### Problem:
Omit the pictures and return every entry exactly as written.

Saved data entries
▬▬▬▬▬▬
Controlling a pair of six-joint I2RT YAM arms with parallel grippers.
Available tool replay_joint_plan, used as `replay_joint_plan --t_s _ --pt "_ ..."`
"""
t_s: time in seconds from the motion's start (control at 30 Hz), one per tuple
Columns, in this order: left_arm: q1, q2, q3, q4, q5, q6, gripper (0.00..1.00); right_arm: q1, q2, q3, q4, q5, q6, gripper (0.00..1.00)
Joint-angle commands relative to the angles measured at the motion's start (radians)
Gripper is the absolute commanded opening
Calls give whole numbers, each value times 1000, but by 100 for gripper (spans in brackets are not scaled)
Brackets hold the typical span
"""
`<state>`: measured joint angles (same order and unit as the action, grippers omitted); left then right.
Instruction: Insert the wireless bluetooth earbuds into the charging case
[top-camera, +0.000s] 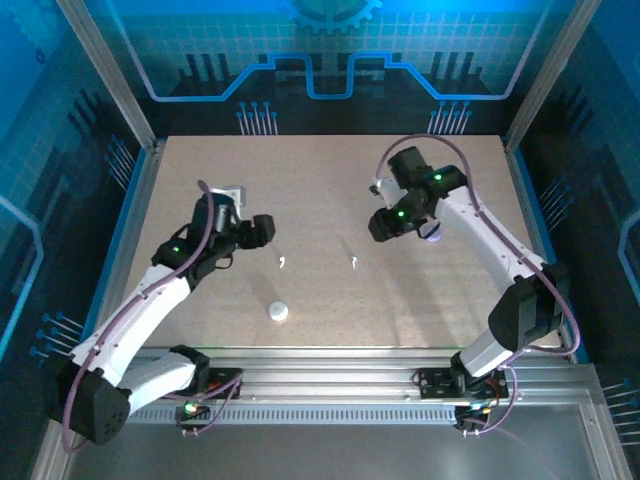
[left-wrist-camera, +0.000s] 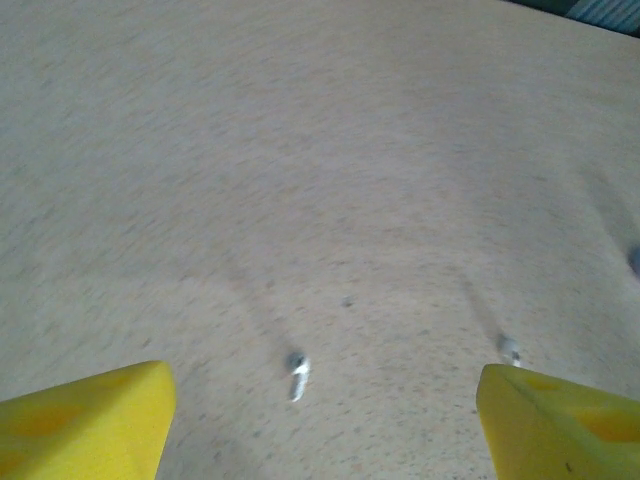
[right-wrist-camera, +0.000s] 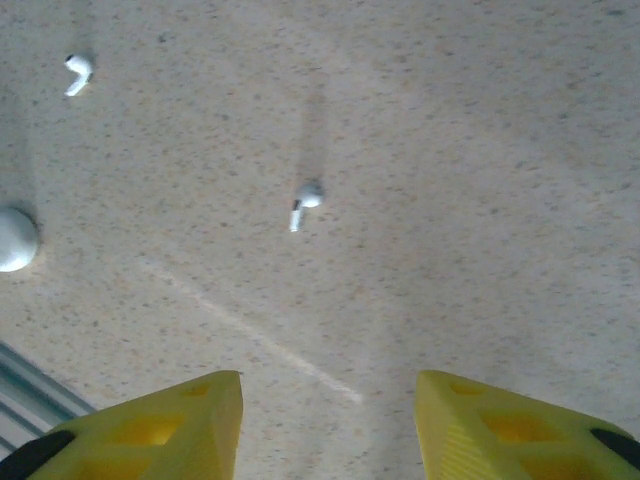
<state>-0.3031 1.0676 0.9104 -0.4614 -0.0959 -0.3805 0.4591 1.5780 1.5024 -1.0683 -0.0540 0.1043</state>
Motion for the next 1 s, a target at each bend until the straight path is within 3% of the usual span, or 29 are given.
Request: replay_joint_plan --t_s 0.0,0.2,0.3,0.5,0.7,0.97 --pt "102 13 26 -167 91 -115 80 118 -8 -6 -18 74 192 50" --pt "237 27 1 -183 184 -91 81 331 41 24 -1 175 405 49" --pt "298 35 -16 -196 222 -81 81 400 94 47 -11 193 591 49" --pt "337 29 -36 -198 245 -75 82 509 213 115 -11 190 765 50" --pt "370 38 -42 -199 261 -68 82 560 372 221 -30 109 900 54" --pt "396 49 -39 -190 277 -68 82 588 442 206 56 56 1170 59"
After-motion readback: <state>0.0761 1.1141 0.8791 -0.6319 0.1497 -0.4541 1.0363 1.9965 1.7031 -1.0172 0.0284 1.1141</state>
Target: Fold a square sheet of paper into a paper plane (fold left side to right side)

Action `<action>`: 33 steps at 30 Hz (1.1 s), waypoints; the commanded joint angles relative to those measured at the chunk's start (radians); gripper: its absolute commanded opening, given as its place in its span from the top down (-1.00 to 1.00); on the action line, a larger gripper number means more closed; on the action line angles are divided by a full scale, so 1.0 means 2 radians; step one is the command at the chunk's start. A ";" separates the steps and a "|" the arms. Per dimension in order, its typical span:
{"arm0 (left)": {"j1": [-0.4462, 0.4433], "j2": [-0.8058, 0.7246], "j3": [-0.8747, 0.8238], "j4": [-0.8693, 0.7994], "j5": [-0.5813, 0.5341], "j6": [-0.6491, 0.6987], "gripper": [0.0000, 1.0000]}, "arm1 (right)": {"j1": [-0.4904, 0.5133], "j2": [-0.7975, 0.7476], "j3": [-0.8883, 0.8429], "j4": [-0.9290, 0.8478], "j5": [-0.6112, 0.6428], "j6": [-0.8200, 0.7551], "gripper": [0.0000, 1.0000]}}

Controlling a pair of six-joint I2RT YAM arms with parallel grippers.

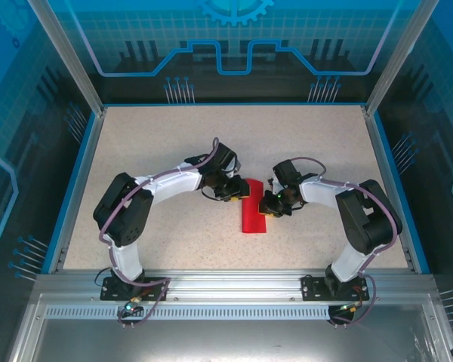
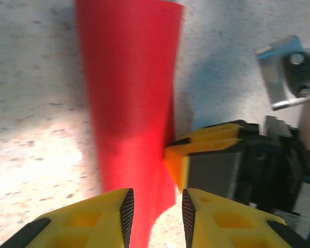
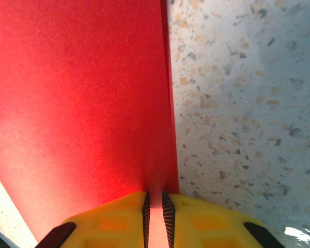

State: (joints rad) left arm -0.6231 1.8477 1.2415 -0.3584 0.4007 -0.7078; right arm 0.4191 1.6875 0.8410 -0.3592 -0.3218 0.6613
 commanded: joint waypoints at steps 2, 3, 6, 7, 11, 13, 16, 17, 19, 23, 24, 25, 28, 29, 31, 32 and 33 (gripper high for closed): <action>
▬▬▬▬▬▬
### Answer area:
Controlling a pair of six-joint I2RT YAM arms with parallel grippers.
Available tool replay_joint_plan, used as `replay_joint_plan --t_s _ --pt "_ ..."`
"""
t_s: time in seconds from the motion's start (control at 30 Hz), one per tuple
Columns, in this order: left_arm: q1, q2, q3, q4, q5, q6, gripper (0.00..1.00); right_arm: q1, q2, q3, q4, q5, q6, gripper (0.00..1.00)
Joint-angle commands relative to the angles measured at the motion's start (radians)
Gripper is the absolute commanded opening
Calls give whole numbers, each value times 1000, but by 100 for gripper (spans in brackets are not scaled)
Brackets hold the typical span
"""
`<state>`: measured joint angles (same order and unit as the action, grippers omitted); left then right.
Instruction: Insert the wireless bluetooth earbuds into the charging case
[top-camera, +0.000s] 
[left-wrist-camera, +0.000s] 
[right-wrist-camera, +0.000s] 
<state>-0.3031 1.0676 0.9104 -0.4614 -0.0959 -0.3805 0.4591 1.5780 1.5024 -1.0683 -0.0540 0.1043</state>
Motion for the next 1 s, a target at each bend until the straight path is within 3% of the usual span, or 29 are given.
Request: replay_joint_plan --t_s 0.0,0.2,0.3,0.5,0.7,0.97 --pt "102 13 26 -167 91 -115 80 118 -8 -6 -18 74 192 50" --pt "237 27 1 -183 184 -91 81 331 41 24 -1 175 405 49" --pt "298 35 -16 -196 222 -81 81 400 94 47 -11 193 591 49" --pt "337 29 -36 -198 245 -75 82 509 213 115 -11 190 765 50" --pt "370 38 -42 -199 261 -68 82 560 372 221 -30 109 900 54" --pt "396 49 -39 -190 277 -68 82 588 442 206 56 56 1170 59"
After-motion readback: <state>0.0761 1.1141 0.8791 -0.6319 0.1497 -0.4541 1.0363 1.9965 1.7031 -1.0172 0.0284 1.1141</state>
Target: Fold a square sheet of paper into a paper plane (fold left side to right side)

Action `<action>`: 33 steps at 30 Hz (1.1 s), waypoints; the commanded joint angles relative to those measured at the chunk's start (radians); gripper: its absolute commanded opening, given as its place in its span from the top down (-1.00 to 1.00); on the action line, a larger gripper number means more closed; on the action line angles are divided by a full scale, so 1.0 means 2 radians; step one is the command at the chunk's start. A ";" separates the steps and a "|" the arms. Per dimension in order, its typical span:
{"arm0 (left)": {"j1": [-0.4462, 0.4433], "j2": [-0.8058, 0.7246], "j3": [-0.8747, 0.8238], "j4": [-0.8693, 0.7994], "j5": [-0.5813, 0.5341], "j6": [-0.6491, 0.6987], "gripper": [0.0000, 1.0000]}, "arm1 (right)": {"j1": [-0.4904, 0.5133], "j2": [-0.7975, 0.7476], "j3": [-0.8883, 0.8429], "j4": [-0.9290, 0.8478], "j5": [-0.6112, 0.6428], "j6": [-0.8200, 0.7551], "gripper": [0.0000, 1.0000]}}

Controlling a pair of six-joint I2RT YAM arms with parallel grippers.


State: (joints rad) left arm -0.6231 1.8477 1.2415 -0.3584 0.4007 -0.7078; right arm 0.4191 1.6875 0.8410 -0.3592 -0.3218 0.6613
 commanded: joint waypoints at steps 2, 3, 6, 7, 11, 13, 16, 17, 19, 23, 24, 25, 28, 29, 31, 32 and 33 (gripper high for closed): <action>

Work on this exercise has been completed.